From the listing below, copy only the lines from the line that contains "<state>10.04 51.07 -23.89" to the line that contains "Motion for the", counting those two lines as part of the copy.

*** Dataset extract Section Begins ***

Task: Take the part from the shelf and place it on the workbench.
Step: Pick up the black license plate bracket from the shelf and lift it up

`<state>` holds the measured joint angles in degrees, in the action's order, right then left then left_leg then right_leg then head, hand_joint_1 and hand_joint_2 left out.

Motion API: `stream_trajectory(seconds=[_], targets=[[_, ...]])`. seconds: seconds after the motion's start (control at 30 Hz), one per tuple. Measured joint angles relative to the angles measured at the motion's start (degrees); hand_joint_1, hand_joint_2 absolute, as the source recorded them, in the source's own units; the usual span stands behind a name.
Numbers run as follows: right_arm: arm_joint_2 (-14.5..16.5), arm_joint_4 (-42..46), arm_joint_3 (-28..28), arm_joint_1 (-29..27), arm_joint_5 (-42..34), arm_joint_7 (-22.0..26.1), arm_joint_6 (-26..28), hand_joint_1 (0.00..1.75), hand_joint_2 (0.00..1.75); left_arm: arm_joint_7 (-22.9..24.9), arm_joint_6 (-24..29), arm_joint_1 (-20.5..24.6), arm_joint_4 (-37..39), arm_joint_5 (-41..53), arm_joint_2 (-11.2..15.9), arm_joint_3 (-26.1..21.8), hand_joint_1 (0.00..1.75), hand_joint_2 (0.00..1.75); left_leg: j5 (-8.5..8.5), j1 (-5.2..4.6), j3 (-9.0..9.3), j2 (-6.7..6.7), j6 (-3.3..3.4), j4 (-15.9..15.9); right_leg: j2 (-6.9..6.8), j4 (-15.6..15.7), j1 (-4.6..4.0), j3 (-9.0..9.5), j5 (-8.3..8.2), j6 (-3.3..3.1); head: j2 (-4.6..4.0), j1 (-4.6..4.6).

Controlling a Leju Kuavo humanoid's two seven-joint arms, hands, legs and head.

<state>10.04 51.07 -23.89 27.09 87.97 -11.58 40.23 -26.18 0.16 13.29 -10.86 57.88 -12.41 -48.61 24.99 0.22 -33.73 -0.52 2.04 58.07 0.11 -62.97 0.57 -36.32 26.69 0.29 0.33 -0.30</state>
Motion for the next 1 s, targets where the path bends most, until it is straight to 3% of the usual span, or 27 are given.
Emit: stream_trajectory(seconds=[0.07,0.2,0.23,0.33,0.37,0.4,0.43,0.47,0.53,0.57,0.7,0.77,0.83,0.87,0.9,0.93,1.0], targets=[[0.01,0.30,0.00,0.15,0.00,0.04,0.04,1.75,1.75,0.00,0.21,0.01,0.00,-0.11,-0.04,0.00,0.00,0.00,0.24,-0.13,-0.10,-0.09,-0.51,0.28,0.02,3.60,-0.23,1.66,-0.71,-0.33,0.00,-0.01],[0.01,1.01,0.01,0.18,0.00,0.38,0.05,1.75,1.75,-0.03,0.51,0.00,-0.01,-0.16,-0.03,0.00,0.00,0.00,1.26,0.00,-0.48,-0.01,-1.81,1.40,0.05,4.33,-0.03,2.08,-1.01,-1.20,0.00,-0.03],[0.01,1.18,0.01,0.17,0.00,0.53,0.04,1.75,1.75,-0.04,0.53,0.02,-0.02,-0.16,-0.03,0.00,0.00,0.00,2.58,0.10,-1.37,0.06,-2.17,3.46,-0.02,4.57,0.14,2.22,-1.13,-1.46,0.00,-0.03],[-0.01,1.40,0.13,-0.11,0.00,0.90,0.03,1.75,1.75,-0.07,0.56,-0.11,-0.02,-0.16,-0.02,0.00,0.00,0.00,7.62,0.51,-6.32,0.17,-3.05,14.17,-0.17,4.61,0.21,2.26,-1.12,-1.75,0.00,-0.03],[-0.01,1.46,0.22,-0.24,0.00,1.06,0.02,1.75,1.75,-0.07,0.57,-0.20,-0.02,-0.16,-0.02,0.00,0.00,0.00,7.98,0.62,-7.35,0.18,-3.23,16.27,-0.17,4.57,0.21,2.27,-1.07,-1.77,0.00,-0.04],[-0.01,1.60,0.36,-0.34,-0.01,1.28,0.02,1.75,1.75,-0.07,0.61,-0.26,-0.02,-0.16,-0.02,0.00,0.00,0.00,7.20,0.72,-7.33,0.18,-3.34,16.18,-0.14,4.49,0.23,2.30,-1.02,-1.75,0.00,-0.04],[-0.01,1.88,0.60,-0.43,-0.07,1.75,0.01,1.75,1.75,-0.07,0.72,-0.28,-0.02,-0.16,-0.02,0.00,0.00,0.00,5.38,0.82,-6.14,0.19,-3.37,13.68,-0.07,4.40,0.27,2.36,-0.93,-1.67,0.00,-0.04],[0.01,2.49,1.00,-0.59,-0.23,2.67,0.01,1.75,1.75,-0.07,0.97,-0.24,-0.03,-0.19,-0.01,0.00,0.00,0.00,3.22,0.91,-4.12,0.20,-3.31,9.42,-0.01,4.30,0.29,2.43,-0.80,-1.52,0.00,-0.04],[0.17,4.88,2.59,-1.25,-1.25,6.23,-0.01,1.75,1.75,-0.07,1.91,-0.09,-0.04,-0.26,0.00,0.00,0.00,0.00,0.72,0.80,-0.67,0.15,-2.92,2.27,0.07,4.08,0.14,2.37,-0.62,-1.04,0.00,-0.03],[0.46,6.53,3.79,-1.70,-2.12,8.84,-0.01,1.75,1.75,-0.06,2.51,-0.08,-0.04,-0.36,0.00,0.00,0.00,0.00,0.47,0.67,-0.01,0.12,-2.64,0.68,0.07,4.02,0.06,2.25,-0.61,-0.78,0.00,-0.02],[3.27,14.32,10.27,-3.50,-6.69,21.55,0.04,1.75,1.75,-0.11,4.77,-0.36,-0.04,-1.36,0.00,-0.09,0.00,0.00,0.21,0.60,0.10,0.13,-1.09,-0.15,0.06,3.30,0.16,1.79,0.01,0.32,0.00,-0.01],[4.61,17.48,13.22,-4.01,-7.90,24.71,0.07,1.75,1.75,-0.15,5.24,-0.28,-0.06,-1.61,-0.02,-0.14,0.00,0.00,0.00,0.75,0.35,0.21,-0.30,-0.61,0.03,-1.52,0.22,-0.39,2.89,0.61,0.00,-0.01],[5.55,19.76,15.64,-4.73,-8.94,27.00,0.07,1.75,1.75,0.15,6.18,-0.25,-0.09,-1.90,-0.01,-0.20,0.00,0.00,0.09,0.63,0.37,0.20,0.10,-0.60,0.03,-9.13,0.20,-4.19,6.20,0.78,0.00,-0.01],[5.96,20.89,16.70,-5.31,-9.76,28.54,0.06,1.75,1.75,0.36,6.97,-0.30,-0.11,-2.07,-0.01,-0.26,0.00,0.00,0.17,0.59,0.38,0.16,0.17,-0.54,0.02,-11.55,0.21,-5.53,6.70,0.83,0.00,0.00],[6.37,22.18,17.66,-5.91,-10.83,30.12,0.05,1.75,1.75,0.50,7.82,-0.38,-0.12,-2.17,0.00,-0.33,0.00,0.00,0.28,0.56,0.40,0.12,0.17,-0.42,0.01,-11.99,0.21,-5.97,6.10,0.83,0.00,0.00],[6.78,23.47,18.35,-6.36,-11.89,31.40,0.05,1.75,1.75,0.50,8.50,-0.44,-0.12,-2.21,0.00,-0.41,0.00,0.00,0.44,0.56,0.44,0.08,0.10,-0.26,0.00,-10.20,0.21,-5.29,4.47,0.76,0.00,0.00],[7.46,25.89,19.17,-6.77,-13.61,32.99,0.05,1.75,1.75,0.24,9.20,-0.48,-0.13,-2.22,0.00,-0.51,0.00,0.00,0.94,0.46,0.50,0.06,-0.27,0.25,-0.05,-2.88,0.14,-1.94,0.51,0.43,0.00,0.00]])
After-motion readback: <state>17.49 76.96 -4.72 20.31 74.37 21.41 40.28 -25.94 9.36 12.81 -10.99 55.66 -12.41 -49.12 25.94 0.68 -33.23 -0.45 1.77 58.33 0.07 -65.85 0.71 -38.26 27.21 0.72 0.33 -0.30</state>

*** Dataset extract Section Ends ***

▶ [Response]:
<state>10.04 51.07 -23.89 27.09 87.97 -11.58 40.23 -26.18 0.16 13.29 -10.86 57.88 -12.41 -48.61 24.99 0.22 -33.73 -0.52 2.04 58.07 0.11 -62.97 0.57 -36.32 26.69 0.29 0.33 -0.30</state>
Motion for the next 1 s, targets where the path bends most, until it is straight to 3% of the usual span, or 27 are given.

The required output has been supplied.